どんな境遇でも

  学生のころ視力には自信があり、細かい字の読み書きを続けていましたら、2・0が0・2になってしまいました。眼科医から、目のレンズが弾力性を失っていると説明され、2種類の眼薬を渡されました。一つはレンズを膨らませ、一つは逆に薄くさせる薬で、それを交互に点眼することにより、レンズの弾力性を回復しようというものでした。そのおかげで一時は1・0まで回復しましたが、結局は維持できず、強度の近眼になってしまいました。目の前20センチのものしかはっきり見えないという状態でレンズが固定したわけです。

しばらくはメガネをかけるのがいやでした。異物が肌に触れることと見かけが気になったのです。でも、裸眼では現実には対応できず、不便であり、特に駅を走るときは危険でした。ついにメガネが必要だと認めざるを得なくなりましたが、実際メガネをかけたときは、正常な視力を持つ人の世界はこんなに違うのかと思いました。

  ところで、あなたの心は弾力性を保っておられますか。自己中心や傲慢や劣等感で固まってしまい、現実に対応できなくなっているのが、私たちの心ではないでしょうか。

  聖書にこんな言葉があります。「私は、貧しさの中にいる道も知っており、豊かさの中にいる道も知っています。また、飽くことにも飢えることにも、富むことにも乏しいことにも、あらゆる境遇に対処する秘訣を心得ています」(ピリピ4・12)。この柔軟さはどこから来るのでしょうか。この人はもともと心が固まっていた人でした。しかし、彼の心は、キリストを通して現実を見るということを覚えたのです。

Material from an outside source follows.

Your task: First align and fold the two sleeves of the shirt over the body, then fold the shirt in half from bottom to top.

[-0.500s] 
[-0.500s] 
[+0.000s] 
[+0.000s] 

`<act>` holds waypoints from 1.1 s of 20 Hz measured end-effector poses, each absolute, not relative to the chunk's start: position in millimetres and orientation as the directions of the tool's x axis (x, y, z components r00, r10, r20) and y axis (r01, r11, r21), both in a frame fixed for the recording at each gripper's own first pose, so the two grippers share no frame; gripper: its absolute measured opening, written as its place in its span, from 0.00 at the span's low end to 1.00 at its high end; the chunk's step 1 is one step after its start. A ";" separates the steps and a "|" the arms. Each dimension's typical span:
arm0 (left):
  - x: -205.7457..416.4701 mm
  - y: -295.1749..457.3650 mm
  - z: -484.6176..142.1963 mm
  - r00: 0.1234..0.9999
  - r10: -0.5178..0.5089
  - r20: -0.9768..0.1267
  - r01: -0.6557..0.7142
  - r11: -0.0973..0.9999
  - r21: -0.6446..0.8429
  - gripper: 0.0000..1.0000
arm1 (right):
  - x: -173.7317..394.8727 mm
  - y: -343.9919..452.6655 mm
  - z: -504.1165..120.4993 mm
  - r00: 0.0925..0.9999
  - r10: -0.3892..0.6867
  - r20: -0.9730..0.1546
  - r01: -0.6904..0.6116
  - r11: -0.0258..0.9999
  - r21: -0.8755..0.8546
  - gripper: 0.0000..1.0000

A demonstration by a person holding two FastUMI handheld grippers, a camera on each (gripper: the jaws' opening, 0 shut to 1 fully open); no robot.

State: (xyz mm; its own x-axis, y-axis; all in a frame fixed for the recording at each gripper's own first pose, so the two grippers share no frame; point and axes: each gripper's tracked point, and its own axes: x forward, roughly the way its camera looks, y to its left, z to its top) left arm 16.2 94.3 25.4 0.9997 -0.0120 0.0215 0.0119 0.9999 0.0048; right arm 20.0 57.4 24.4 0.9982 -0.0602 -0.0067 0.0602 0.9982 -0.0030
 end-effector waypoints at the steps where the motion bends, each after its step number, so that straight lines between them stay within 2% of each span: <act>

  本当は「裸心」で自分の現実をありのまま見られればいいのですが、「裸心」では対応できず、現実が歪んで見え、危険な状態に陥ります。パニックに陥ったり悲観的になったりしたとき、キリストをメガネとすることを思い出してください。「裸心」で見るときとはまったく異なる世界があることがわかるようになります。